_Work task_. Count every line in the data below where the word "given" appears, then state only that count.

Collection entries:
-=-=-
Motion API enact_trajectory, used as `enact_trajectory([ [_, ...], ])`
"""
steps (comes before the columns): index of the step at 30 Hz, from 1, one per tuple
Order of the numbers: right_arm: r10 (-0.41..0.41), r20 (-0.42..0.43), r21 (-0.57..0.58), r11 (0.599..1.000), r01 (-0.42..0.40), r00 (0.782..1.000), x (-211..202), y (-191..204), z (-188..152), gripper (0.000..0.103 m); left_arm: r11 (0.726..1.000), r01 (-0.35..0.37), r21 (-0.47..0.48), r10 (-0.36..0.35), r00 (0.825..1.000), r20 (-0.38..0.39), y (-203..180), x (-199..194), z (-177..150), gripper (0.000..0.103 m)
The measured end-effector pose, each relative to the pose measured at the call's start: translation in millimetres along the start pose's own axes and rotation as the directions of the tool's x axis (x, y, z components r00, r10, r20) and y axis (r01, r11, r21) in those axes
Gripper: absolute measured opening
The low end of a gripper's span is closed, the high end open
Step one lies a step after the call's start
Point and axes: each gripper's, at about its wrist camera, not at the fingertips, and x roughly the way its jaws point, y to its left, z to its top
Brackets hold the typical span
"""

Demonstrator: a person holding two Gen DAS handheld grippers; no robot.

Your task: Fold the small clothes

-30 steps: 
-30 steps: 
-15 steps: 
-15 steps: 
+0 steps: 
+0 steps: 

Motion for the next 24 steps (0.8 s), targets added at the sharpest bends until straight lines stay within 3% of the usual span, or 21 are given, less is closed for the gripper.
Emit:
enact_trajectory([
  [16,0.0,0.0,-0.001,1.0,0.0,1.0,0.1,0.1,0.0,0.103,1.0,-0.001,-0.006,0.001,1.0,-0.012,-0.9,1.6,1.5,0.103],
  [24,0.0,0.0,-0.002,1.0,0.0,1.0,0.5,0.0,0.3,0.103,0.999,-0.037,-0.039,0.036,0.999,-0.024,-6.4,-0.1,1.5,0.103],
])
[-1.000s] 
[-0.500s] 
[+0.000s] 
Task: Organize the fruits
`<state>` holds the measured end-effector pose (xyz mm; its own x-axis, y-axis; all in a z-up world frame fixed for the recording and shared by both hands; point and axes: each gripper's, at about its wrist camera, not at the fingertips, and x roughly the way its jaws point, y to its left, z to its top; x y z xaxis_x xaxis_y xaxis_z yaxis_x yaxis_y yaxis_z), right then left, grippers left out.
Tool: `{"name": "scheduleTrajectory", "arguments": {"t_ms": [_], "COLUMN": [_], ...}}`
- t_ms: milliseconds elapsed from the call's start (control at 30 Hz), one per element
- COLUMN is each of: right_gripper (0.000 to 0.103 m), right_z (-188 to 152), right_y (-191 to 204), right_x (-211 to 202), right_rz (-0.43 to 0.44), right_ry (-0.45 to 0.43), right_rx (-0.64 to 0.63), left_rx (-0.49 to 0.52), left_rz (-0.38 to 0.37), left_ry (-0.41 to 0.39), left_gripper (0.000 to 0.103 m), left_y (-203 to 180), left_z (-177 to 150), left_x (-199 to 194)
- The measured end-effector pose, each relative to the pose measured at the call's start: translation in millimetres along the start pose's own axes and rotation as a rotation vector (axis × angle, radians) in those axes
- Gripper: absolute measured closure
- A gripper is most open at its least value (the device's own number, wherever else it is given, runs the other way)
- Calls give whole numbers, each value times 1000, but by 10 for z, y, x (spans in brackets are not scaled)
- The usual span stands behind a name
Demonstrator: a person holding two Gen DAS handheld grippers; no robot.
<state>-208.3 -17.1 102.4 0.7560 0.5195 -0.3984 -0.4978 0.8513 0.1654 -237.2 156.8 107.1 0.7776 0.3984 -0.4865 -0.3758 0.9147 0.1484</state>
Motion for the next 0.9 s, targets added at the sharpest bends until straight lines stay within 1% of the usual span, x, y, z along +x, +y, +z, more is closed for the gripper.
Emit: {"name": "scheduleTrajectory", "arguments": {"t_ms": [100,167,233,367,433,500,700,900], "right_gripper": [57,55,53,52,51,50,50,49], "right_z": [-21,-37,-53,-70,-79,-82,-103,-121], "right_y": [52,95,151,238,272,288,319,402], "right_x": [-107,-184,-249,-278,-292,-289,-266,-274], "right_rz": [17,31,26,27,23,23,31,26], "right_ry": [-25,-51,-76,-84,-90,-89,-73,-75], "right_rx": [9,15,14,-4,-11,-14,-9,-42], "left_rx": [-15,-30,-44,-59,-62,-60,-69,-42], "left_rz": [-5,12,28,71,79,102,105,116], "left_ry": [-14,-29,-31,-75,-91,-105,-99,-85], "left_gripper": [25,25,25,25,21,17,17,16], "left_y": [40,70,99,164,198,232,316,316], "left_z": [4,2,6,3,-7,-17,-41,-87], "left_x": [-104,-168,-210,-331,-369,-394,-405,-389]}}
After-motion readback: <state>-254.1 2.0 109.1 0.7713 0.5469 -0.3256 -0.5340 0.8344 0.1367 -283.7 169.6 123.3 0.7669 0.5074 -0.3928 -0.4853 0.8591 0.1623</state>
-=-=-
_Exercise answer_. 2